SPÖ Innsbruck fordert strikte Maßnahmen gegen Kurzzeitvermietung

Nach Expert_innendiskussion: SPÖ bringt Vorschläge zur Eindämmung von AirBnB und Co. ein.

„Die SPÖ wird in der Stadt alle Hebel in Bewegung setzen, um das Problem der Kurzzeitvermietung anzugehen, bevor es sich noch weiter zuspitzt“, eröffnet GR Benjamin Plach. „In Innsbruck und seinen Feriendörfern werden bereits mehr als 2.400 Wohnungen über AirBnB und ähnlichen Plattformen vermietet, teilweise sogar gesamte Häuser – es muss nun gehandelt werden“, fährt Plach fort.

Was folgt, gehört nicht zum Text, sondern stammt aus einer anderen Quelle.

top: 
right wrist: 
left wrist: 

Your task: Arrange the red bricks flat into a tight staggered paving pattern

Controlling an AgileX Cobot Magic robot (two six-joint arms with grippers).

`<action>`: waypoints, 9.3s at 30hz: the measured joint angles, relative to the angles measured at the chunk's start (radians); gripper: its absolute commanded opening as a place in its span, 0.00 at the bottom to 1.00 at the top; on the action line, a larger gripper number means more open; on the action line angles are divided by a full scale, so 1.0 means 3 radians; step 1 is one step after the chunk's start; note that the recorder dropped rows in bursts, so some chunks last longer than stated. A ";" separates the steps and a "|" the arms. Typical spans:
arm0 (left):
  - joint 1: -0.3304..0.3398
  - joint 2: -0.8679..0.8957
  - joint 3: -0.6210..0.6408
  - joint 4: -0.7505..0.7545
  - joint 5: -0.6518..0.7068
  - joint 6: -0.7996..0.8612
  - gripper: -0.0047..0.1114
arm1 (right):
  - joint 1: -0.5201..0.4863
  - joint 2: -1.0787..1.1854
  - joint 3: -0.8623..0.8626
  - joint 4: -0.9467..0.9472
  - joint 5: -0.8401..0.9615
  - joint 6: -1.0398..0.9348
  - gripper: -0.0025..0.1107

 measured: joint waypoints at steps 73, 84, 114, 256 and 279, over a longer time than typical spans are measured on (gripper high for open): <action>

Dennoch benötigt es für die meisten Maßnahmen gegen Kurzzeitvermietungen Novellen der jeweiligen Landesgesetze. So soll im Tiroler Raumordnungsgesetz die Ausweisung von Wohnzonen, in welchen die Kurzzeitvermietung untersagt ist, ermöglicht werden. Außerdem sind Novellen der Bauordnung, wie derzeit in Wien angedacht, notwendig.

„Die Schwarz-Grüne Landesregierung sollte nach den jüngsten Querelen aufhören, sich mit sich selbst zu beschäftigen und dieses Problem endlich angehen“, ärgert sich Plach über die reinen Lippenbekenntnisse der Landesregierung.

„Wir werden nun innerhalb der Stadtkoalition und im Gemeinderat aktiv werden und die Maßnahmen von der Erhebung aller Kurzzeitvermieter, der Vergabe einer städtischen Registrierungsnummer, der Erfassung durch die Ortstaxe, feuer- und baupolizeiliche Kontrollen bis hin zu Verboten in Wohnzonen vorantreiben“, schließt Benjamin Plach ab und verspricht, bei diesem Thema nicht locker zu lassen.